The main pharmocokinetic parameters of RIF in human plasma after an oral dose of 10 mg/kg.

Parameter	Valuesa
Cmax (ng/mL)	3769
Tmax (h)	4.0
t1/2 (h)	2.8
AUC0–t (ng h/mL)	27822.9
AUC0–∞ (ng h/mL)	27948.8

^aData presented here is from one patient only.

4. Conclusion

An LC/ESI–MS/MS method was developed and validated for the determination of RIF in human plasma. The sample pre-treatment was a single-step liquid–liquid extraction procedure without any requirement for a drying step for sample concentration. Usually drying and reconstitution step is used to obtain lower sensitivity but the present method directly gives sensitivity as low as 25 ng/mL, further we can still go lower by adding drying and reconstitution step to the current method. This assay requires only a small volume of plasma (100 μl). This may be of particular advantage for pediatric studies where children can only provide small volumes of blood, and when studying RIF concentrations in the CSF where sample volumes are limited.

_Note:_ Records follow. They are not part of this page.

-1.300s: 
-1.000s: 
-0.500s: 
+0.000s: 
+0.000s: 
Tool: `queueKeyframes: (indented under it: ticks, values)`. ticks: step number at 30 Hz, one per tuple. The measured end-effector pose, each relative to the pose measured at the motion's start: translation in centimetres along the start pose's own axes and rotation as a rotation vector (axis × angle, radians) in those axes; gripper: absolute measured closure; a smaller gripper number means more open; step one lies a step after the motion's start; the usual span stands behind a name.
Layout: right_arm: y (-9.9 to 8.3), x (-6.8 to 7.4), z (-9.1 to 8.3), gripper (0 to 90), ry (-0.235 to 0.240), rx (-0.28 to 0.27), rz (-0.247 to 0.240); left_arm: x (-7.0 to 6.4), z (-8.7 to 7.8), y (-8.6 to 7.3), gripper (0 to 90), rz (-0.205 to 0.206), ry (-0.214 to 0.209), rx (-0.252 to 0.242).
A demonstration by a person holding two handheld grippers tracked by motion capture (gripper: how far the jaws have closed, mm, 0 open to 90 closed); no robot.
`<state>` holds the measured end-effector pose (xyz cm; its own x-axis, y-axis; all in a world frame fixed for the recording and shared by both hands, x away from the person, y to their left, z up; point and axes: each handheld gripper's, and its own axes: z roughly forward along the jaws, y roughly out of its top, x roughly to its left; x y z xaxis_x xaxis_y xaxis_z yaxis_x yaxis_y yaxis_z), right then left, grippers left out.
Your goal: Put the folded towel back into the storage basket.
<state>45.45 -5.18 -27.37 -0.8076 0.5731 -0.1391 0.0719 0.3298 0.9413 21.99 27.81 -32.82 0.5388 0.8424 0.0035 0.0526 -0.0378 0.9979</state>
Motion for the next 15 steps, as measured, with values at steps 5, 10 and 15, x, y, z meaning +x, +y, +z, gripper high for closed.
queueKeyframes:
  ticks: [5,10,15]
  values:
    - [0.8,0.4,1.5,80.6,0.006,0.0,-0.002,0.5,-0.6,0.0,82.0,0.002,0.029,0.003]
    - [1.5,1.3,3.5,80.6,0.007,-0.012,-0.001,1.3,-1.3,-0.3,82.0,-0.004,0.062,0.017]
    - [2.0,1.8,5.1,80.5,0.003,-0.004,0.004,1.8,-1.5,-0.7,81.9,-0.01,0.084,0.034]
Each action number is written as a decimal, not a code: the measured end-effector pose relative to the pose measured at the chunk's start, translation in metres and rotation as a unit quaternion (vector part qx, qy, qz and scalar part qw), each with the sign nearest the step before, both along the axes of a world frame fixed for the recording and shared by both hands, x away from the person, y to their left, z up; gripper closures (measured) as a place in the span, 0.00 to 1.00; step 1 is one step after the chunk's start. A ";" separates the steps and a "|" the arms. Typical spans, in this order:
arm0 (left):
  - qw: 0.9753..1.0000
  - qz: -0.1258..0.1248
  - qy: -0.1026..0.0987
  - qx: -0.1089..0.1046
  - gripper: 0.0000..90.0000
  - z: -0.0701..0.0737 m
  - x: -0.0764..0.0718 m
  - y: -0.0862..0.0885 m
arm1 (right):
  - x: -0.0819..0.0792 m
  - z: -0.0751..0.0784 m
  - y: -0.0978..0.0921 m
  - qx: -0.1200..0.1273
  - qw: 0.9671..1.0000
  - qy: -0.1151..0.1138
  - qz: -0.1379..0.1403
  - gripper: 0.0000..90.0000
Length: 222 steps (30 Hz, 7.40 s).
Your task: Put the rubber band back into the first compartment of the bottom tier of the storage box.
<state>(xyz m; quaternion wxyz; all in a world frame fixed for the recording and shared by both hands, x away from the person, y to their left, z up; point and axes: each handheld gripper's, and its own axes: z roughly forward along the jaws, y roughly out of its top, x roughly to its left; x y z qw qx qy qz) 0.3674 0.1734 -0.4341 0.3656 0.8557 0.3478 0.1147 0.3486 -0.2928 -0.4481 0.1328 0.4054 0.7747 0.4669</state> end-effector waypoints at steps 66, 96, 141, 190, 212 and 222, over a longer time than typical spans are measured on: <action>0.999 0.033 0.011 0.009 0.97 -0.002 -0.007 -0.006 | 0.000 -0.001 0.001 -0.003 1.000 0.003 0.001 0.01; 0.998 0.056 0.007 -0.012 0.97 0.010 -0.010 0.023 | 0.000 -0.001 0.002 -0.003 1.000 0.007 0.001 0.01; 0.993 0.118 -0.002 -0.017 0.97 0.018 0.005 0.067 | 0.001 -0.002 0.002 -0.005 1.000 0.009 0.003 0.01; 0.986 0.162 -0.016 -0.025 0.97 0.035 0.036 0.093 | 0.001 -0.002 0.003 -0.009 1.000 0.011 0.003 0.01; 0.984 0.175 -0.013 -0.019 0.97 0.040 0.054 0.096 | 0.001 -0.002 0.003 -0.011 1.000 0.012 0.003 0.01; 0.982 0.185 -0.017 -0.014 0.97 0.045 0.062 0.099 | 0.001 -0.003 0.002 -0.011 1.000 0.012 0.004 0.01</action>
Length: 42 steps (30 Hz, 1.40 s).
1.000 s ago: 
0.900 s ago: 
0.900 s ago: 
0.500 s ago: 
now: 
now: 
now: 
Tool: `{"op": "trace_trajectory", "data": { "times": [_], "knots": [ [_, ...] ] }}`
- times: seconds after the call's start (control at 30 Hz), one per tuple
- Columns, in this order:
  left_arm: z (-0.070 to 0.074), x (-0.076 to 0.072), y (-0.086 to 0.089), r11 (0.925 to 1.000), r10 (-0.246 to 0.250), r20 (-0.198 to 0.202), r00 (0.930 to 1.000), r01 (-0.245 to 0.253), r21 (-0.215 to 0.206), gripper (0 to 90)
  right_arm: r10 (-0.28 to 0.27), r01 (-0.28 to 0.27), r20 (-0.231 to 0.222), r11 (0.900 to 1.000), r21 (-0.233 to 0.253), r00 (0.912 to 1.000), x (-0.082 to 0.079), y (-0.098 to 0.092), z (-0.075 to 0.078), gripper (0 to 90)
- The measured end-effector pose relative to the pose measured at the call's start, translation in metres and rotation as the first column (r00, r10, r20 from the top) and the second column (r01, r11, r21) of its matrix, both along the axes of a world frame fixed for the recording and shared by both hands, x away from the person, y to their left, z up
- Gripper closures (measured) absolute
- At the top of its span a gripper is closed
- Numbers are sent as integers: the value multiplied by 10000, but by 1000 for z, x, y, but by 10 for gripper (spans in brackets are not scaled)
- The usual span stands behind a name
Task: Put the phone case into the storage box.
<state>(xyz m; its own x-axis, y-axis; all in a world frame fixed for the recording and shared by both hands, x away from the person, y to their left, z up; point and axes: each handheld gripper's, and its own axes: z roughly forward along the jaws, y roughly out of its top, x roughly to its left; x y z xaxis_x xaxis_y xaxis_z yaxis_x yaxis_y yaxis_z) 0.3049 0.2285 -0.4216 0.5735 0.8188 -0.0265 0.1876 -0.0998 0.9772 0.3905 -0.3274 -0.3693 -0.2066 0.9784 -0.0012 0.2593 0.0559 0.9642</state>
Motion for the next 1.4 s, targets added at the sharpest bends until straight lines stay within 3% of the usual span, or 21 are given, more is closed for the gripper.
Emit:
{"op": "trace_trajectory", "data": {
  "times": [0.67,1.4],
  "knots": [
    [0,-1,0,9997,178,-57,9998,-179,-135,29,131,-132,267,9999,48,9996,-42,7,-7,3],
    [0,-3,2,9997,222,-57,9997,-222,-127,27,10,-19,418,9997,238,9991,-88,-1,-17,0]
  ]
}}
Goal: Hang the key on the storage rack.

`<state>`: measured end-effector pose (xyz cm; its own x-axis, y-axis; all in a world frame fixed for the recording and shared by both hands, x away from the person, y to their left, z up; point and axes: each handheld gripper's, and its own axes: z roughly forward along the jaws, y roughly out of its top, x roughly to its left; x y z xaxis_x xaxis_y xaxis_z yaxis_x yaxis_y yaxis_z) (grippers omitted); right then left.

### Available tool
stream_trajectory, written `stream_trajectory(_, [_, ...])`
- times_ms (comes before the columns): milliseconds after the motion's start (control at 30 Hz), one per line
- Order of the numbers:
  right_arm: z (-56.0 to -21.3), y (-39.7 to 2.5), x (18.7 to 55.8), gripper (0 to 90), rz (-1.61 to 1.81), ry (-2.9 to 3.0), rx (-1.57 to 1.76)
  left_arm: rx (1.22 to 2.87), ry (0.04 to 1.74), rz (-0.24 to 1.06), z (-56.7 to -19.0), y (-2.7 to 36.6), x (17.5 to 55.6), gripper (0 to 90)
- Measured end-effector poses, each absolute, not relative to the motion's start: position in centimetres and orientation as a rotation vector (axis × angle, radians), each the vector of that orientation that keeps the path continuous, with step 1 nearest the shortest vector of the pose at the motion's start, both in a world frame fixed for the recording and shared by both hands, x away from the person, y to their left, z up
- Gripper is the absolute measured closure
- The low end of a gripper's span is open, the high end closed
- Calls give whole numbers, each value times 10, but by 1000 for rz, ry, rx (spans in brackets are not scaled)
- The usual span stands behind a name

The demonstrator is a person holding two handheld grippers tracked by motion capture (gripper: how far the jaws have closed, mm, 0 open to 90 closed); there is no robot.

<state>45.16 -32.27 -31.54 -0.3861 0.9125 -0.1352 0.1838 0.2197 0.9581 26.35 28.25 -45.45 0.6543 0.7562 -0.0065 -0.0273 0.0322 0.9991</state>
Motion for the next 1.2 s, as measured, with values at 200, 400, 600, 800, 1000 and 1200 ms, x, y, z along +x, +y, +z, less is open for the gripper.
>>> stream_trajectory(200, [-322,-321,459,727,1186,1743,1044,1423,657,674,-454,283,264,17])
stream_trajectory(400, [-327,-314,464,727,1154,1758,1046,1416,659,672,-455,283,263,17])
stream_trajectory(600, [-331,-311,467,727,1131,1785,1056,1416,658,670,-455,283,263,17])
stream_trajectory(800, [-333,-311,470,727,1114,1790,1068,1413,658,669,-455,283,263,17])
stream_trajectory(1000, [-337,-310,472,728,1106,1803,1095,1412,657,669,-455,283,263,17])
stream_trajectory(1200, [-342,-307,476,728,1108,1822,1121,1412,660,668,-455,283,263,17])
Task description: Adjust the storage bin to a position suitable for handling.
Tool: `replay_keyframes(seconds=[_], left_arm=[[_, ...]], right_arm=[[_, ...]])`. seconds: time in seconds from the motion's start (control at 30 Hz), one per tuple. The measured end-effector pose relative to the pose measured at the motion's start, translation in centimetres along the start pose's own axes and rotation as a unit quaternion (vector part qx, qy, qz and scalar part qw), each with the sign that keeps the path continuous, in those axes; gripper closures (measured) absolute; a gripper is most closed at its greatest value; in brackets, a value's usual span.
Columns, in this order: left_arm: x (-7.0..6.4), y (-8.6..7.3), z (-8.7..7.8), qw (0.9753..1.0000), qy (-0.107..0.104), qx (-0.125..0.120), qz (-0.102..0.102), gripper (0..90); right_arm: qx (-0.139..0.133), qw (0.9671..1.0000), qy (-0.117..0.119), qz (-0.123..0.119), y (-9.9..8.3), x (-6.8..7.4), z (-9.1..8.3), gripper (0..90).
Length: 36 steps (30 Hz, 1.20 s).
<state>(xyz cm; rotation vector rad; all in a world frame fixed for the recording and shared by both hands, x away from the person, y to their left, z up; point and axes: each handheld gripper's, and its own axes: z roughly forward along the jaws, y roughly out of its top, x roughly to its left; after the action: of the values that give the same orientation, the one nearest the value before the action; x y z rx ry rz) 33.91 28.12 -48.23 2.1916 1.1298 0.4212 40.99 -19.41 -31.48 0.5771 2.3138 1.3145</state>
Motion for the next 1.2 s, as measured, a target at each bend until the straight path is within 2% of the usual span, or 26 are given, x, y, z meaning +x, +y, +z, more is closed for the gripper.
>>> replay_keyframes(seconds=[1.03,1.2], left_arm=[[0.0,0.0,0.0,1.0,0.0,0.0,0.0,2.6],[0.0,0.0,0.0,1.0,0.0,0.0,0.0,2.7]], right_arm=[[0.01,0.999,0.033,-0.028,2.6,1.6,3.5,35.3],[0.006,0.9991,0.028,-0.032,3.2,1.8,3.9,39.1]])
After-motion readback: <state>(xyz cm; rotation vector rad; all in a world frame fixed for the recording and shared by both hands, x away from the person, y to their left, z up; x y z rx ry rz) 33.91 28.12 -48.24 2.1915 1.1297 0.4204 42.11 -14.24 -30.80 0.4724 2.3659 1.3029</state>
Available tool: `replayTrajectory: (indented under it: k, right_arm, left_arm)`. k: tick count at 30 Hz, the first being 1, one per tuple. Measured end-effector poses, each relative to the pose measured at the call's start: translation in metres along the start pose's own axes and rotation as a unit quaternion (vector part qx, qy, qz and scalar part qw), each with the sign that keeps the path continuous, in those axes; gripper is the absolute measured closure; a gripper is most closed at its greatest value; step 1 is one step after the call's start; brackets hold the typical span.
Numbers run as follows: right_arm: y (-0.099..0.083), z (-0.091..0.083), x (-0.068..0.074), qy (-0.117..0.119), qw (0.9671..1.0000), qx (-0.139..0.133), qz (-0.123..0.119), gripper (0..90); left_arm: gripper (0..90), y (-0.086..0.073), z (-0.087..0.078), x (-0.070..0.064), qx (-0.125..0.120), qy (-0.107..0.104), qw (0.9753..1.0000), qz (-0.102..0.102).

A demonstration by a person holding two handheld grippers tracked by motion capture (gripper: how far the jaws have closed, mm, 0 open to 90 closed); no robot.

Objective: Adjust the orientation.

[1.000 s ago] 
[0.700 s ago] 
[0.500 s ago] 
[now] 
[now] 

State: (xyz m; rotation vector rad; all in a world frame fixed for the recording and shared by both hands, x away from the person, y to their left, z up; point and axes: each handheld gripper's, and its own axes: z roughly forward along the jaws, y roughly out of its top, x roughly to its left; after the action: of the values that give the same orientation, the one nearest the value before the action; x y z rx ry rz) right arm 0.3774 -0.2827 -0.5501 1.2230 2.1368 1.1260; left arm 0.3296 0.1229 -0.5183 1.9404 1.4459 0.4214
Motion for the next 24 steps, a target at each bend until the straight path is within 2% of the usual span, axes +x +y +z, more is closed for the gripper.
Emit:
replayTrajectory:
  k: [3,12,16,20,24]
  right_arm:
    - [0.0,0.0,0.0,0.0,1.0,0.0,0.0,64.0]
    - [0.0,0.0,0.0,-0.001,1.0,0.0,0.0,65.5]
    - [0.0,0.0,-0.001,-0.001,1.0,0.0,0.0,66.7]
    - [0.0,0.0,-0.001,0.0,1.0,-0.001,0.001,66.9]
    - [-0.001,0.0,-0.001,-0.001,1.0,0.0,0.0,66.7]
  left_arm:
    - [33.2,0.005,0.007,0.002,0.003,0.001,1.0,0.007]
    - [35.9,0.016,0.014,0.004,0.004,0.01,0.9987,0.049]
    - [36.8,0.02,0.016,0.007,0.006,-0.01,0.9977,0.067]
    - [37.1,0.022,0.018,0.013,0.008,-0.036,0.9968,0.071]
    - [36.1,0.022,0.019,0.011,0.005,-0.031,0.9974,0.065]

MTB is generally not present in large amounts in human plasma; however, the potential of HIV and/or hepatitis co-infection means that plasma samples need to be heat inactivated (58 °C, 40 min), however, data shown here indicate that the process of heat-inactivation significantly affects the size of the RIF signal. Therefore, we recommend the omission of heat inactivation where possible.

In conclusion, method validation following FDA guideline indicated that the developed method had high sensitivity with an LLOQ of 25 ng/mL, high recovery (>90%), reliability, specificity and excellent efficiency with a total running time of 6.0 min per sample, which is important for large batches of samples. The sensitive, simple and rapid LC/MS/MS assay is suitable for pharmacokinetic, bioavailability or bioequivalence studies of RIF in human subjects. This method has been successfully applied to analyze RIF concentrations in human plasma and CSF.